:: Directions ::
Set down the listing exactly as given, minus images.
++++++
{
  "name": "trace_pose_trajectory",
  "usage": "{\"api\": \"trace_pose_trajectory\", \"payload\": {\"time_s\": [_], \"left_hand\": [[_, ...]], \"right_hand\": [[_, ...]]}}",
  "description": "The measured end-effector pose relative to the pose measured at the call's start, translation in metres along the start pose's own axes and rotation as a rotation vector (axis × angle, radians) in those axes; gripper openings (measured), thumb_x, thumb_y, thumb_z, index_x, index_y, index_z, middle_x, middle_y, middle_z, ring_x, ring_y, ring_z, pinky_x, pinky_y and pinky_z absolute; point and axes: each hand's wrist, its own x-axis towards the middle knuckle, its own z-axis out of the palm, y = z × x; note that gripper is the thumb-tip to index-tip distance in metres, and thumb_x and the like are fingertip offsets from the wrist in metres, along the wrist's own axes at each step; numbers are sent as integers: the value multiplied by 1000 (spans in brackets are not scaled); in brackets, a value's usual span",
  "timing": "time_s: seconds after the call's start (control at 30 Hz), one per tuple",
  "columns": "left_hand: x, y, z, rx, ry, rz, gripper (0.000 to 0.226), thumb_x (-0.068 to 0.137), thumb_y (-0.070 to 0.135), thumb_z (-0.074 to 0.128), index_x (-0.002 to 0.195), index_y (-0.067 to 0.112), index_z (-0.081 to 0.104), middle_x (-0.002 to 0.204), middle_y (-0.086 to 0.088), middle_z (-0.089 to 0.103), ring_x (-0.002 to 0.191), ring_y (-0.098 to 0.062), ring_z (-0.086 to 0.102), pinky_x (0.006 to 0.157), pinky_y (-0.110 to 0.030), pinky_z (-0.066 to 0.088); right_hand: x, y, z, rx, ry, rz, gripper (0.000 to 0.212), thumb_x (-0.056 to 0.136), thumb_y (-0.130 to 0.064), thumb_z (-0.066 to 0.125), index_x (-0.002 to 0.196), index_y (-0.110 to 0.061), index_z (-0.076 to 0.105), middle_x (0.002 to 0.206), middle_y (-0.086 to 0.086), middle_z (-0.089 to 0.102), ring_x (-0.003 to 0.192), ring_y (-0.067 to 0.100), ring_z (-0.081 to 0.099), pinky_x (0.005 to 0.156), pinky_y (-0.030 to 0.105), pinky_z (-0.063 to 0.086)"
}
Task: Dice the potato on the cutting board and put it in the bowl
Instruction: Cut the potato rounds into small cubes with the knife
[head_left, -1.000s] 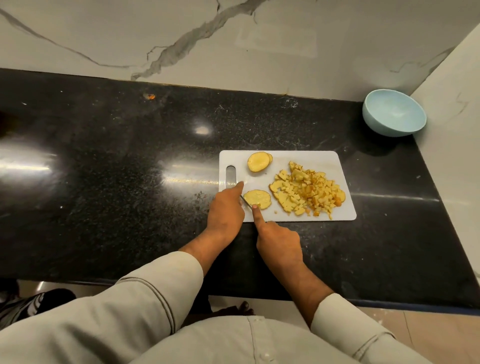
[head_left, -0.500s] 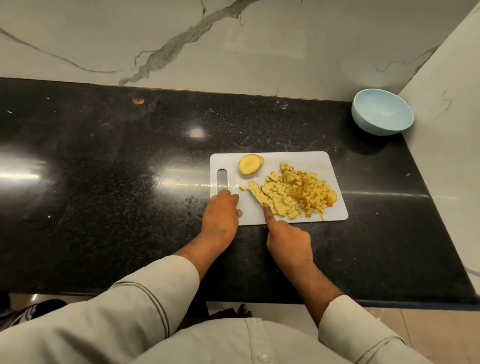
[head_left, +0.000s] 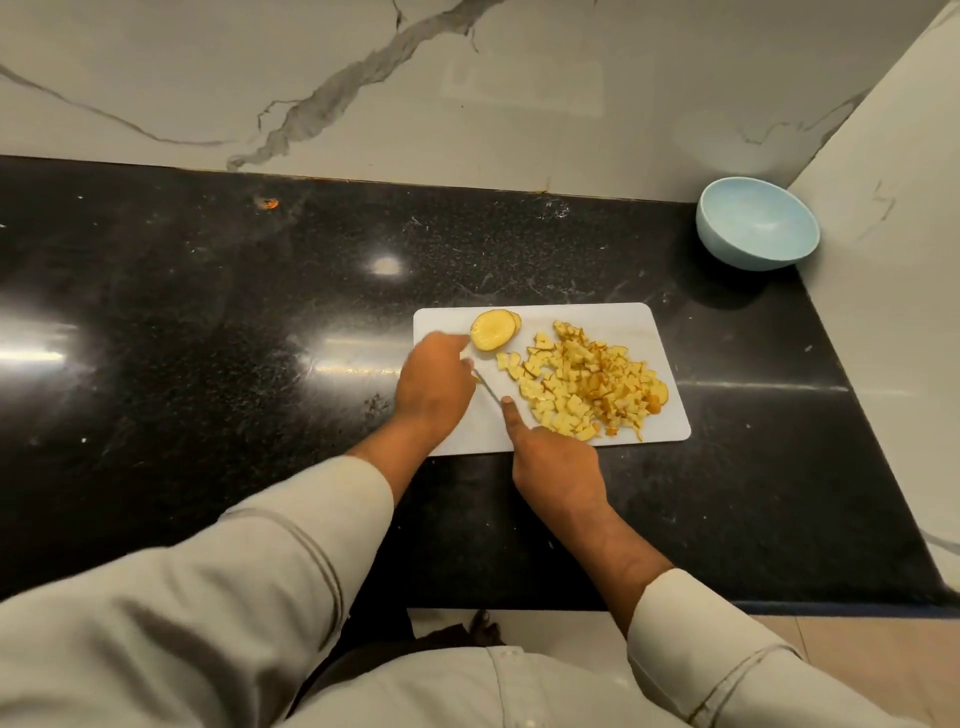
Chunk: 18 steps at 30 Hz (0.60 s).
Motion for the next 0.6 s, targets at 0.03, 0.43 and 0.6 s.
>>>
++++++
:: Reply ::
{
  "name": "trace_pose_trajectory",
  "usage": "{\"api\": \"trace_pose_trajectory\", \"payload\": {\"time_s\": [_], \"left_hand\": [[_, ...]], \"right_hand\": [[_, ...]]}}",
  "description": "The measured end-effector pose relative to the pose measured at the call's start, translation in metres along the start pose's own axes and rotation as a rotation vector (axis × angle, radians) in those axes; gripper openings (measured), thumb_x, thumb_y, thumb_z, index_x, index_y, index_z, middle_x, middle_y, middle_z, ring_x, ring_y, ring_z, pinky_x, pinky_y and pinky_z absolute; point and axes: each hand's wrist, its own x-axis towards the middle knuckle, its own z-axis out of the palm, y = z × x; note that gripper is the thumb-tip to index-tip distance in metres, and thumb_x and the like are fingertip offsets from the wrist in metres, along the wrist's own axes at each step; numbers are sent as integers: the value multiplied by 1000 (spans in brackets are not scaled); in brackets, a value's usual span",
  "timing": "time_s: seconds after the call's start (control at 30 Hz), one per tuple",
  "columns": "left_hand: x, y, z, rx, ry, rz, gripper (0.000 to 0.226), thumb_x (-0.068 to 0.137), thumb_y (-0.070 to 0.135), thumb_z (-0.074 to 0.128), index_x (-0.002 to 0.195), index_y (-0.067 to 0.112), index_z (-0.081 to 0.104), middle_x (-0.002 to 0.204), middle_y (-0.086 to 0.088), middle_z (-0.089 to 0.103), ring_x (-0.002 to 0.191), ring_y (-0.098 to 0.062), ring_z (-0.086 to 0.102), pinky_x (0.006 to 0.157), pinky_y (-0.110 to 0.030), pinky_z (-0.066 to 0.088); right_hand: x, y, z, rx, ry, rz, gripper (0.000 to 0.212), thumb_x (-0.056 to 0.136), thumb_y (-0.130 to 0.064), thumb_z (-0.066 to 0.125), index_x (-0.002 to 0.196), index_y (-0.110 to 0.061), index_z (-0.076 to 0.105), middle_x (0.002 to 0.206), middle_y (-0.086 to 0.086), middle_z (-0.089 to 0.102), ring_x (-0.003 to 0.192), ring_y (-0.067 to 0.100), ring_z (-0.081 to 0.099), pinky_x (0.005 to 0.156), pinky_y (-0.030 to 0.105), pinky_z (-0.063 to 0.086)"
}
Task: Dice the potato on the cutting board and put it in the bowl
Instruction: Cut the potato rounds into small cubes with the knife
[head_left, -1.000s] 
[head_left, -0.500s] 
[head_left, +0.000s] 
Chunk: 18 steps at 30 Hz (0.60 s).
Motion for the next 0.6 s, targets at 0.03, 0.43 and 0.6 s.
>>>

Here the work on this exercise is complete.